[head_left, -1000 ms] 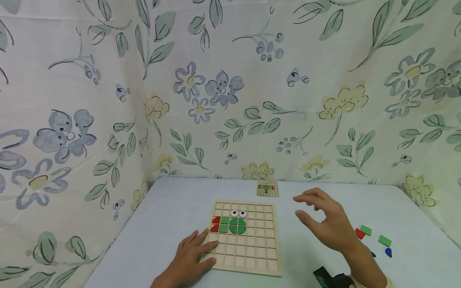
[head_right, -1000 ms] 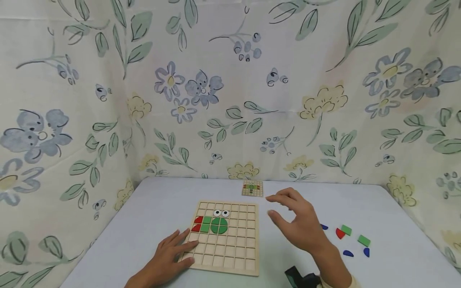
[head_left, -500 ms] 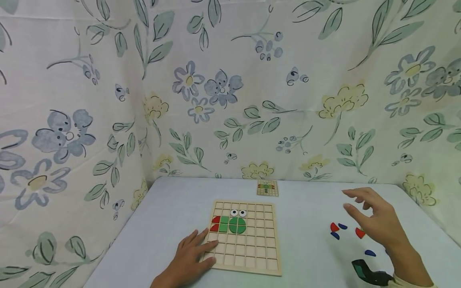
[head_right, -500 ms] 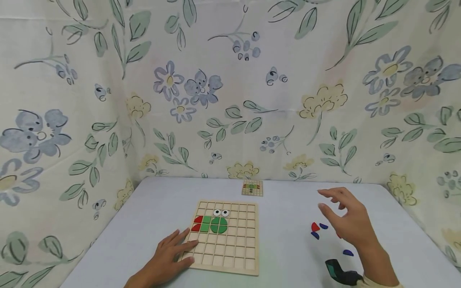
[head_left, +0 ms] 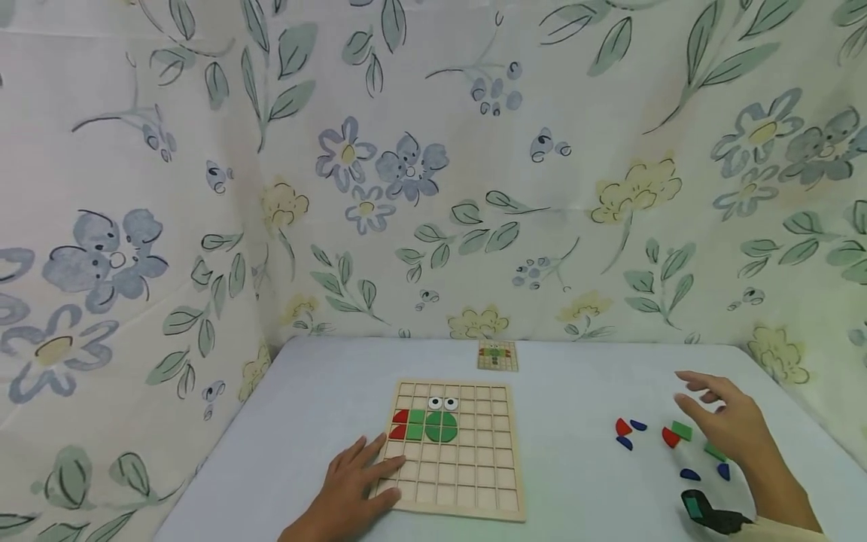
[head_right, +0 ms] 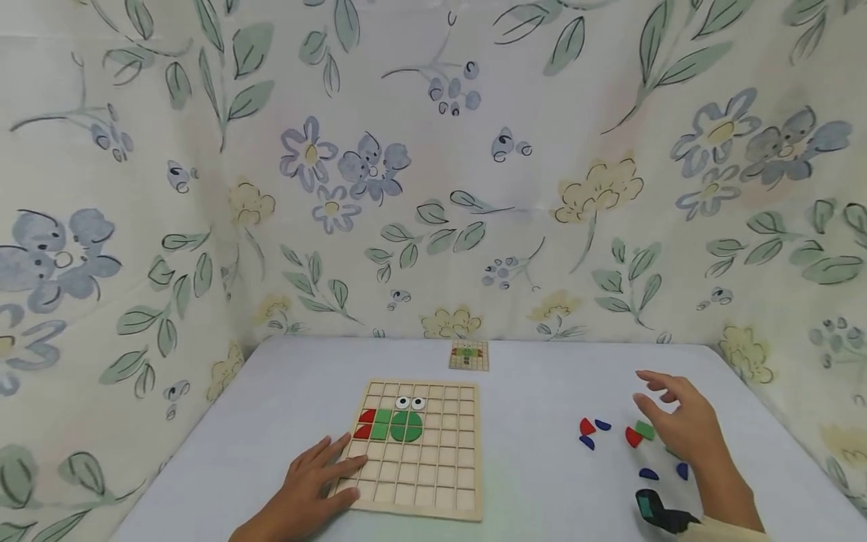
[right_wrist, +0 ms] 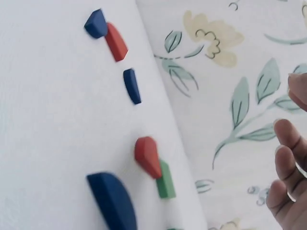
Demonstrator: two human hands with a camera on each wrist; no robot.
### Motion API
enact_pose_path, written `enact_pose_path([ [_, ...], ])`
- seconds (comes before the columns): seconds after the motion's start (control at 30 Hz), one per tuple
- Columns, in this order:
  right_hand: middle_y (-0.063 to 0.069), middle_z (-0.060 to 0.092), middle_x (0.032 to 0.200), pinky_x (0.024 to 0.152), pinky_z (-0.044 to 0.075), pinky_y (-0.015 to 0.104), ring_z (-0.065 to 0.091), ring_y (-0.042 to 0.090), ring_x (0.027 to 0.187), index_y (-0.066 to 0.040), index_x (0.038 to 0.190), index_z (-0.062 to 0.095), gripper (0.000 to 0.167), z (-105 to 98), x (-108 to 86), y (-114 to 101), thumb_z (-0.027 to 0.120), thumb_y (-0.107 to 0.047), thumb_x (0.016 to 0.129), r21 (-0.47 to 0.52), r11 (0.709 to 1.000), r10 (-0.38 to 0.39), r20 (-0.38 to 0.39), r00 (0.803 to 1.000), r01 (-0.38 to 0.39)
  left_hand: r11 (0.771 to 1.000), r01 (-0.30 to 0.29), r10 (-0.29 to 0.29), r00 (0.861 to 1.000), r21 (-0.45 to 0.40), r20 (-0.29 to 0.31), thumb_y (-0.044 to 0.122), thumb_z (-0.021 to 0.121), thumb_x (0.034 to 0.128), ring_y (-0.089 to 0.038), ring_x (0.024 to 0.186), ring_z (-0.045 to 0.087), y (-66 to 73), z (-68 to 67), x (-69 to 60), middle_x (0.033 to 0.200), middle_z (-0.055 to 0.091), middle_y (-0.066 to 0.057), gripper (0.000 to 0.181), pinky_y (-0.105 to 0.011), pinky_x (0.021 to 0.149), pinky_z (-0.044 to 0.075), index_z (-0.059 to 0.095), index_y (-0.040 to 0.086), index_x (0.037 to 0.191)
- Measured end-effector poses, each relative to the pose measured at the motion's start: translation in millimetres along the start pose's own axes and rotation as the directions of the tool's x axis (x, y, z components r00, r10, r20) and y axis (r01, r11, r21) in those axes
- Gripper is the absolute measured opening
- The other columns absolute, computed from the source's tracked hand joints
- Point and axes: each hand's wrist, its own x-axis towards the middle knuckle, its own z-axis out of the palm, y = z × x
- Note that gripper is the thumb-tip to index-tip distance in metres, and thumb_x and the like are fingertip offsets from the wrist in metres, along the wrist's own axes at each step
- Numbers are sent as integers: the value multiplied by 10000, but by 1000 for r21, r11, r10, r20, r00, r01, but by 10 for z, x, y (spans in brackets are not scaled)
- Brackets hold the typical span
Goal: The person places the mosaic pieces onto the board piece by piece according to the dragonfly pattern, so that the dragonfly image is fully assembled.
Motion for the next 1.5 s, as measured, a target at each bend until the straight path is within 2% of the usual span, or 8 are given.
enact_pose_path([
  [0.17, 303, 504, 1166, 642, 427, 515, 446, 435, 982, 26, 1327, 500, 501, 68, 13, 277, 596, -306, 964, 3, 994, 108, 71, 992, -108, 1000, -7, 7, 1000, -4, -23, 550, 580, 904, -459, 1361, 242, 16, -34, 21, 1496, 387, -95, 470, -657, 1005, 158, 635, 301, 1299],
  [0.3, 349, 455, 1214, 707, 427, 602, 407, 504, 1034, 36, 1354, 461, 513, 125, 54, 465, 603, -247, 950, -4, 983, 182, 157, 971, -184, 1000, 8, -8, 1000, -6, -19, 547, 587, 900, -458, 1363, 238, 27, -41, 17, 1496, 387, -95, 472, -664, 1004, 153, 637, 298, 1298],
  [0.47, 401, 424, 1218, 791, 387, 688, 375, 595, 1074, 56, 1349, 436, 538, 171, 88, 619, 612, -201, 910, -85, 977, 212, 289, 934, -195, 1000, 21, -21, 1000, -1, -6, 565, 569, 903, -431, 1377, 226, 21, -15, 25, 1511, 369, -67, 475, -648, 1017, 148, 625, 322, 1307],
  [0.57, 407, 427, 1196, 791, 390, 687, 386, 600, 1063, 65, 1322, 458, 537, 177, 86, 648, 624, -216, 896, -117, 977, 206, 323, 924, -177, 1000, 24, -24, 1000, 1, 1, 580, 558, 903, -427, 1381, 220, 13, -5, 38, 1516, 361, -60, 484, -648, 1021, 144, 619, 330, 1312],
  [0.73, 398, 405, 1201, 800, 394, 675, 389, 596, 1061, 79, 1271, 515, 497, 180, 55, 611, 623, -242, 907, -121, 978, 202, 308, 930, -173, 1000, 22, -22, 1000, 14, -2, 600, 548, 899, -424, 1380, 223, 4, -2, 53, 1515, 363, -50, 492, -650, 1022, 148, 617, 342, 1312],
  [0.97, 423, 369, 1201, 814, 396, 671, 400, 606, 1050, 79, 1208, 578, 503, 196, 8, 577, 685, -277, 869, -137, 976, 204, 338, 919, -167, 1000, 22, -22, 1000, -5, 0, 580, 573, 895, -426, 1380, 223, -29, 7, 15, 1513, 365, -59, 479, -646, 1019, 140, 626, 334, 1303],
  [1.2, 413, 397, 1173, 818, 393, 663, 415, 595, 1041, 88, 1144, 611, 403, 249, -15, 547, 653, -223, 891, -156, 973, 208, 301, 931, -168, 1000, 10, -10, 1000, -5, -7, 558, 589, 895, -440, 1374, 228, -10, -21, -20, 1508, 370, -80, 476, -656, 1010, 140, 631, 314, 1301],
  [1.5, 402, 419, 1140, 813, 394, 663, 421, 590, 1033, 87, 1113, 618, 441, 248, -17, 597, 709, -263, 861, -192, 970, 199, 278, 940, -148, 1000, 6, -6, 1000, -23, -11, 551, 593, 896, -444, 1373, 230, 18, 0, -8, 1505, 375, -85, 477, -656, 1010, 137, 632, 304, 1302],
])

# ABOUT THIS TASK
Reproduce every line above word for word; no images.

# RESPONSE TO THE EXERCISE
[head_left, -1000 ms] 
[head_right, -1000 ms] 
[head_left, -500 ms] 
[head_right, -500 ms] 
[head_left, +0 ms] 
[head_right, +0 ms] 
[right_wrist, +0 ms] 
Demonstrator: two human hands with a camera on each wrist; no robot.
### Motion API
enact_pose_path, written `enact_pose_path([ [_, ...], ])`
- seconds (comes before the columns): seconds after the motion's start (control at 30 Hz), one per tuple
- Columns, in this order:
  right_hand: middle_y (-0.063 to 0.069), middle_z (-0.060 to 0.092), middle_x (0.032 to 0.200), pinky_x (0.024 to 0.152), pinky_z (-0.044 to 0.075), pinky_y (-0.015 to 0.104), ring_z (-0.065 to 0.091), ring_y (-0.042 to 0.090), ring_x (0.027 to 0.187), index_y (-0.066 to 0.040), index_x (0.038 to 0.190), index_z (-0.062 to 0.095), gripper (0.000 to 0.167), z (-105 to 98), x (-108 to 86), y (-114 to 101), thumb_z (-0.027 to 0.120), thumb_y (-0.107 to 0.047), thumb_x (0.016 to 0.129), r21 (-0.47 to 0.52), r11 (0.709 to 1.000), r10 (-0.38 to 0.39), r20 (-0.38 to 0.39), r00 (0.803 to 1.000), r01 (-0.38 to 0.39)
  left_hand: r11 (0.771 to 1.000), r01 (-0.30 to 0.29), r10 (-0.29 to 0.29), r00 (0.861 to 1.000), r21 (-0.45 to 0.40), r20 (-0.29 to 0.31), thumb_y (-0.044 to 0.122), thumb_z (-0.021 to 0.121), thumb_x (0.034 to 0.128), ring_y (-0.089 to 0.038), ring_x (0.024 to 0.186), ring_z (-0.045 to 0.087), y (-66 to 73), z (-68 to 67), x (-69 to 60), middle_x (0.033 to 0.200), middle_z (-0.055 to 0.091), middle_y (-0.066 to 0.057), gripper (0.000 to 0.181), pinky_y (-0.105 to 0.011), pinky_x (0.021 to 0.149), pinky_z (-0.044 to 0.075), index_z (-0.059 to 0.095), index_y (-0.040 to 0.086), index_x (0.037 to 0.191)
- Measured end-effector poses, each relative to the pose measured at the motion's start: translation in millimetres along the start pose's own axes and rotation as the directions of the tool's x axis (x, y, z components r00, r10, r20) and y axis (r01, r11, r21) in those axes
- Gripper is the absolute measured opening
- The other columns absolute, computed from the source's tracked hand joints
- Point and axes: each hand's wrist, its own x-axis towards the middle knuckle, its own z-axis out of the palm, y = z × x
- Note that gripper is the thumb-tip to index-tip distance in metres, and thumb_x and the like are fingertip offsets from the wrist in metres, along the wrist's own axes at each step
- Numbers are sent as integers: the value multiplied by 10000, but by 1000 for r21, r11, r10, r20, r00, r01, but by 10 for z, x, y (spans in brackets are not scaled)
- Brackets hold the typical span
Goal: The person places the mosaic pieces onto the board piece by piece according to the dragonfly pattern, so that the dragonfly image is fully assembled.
Motion for the next 1.5 s, as measured, a target at each bend until the straight path is within 2% of the usual span, or 8 are given.
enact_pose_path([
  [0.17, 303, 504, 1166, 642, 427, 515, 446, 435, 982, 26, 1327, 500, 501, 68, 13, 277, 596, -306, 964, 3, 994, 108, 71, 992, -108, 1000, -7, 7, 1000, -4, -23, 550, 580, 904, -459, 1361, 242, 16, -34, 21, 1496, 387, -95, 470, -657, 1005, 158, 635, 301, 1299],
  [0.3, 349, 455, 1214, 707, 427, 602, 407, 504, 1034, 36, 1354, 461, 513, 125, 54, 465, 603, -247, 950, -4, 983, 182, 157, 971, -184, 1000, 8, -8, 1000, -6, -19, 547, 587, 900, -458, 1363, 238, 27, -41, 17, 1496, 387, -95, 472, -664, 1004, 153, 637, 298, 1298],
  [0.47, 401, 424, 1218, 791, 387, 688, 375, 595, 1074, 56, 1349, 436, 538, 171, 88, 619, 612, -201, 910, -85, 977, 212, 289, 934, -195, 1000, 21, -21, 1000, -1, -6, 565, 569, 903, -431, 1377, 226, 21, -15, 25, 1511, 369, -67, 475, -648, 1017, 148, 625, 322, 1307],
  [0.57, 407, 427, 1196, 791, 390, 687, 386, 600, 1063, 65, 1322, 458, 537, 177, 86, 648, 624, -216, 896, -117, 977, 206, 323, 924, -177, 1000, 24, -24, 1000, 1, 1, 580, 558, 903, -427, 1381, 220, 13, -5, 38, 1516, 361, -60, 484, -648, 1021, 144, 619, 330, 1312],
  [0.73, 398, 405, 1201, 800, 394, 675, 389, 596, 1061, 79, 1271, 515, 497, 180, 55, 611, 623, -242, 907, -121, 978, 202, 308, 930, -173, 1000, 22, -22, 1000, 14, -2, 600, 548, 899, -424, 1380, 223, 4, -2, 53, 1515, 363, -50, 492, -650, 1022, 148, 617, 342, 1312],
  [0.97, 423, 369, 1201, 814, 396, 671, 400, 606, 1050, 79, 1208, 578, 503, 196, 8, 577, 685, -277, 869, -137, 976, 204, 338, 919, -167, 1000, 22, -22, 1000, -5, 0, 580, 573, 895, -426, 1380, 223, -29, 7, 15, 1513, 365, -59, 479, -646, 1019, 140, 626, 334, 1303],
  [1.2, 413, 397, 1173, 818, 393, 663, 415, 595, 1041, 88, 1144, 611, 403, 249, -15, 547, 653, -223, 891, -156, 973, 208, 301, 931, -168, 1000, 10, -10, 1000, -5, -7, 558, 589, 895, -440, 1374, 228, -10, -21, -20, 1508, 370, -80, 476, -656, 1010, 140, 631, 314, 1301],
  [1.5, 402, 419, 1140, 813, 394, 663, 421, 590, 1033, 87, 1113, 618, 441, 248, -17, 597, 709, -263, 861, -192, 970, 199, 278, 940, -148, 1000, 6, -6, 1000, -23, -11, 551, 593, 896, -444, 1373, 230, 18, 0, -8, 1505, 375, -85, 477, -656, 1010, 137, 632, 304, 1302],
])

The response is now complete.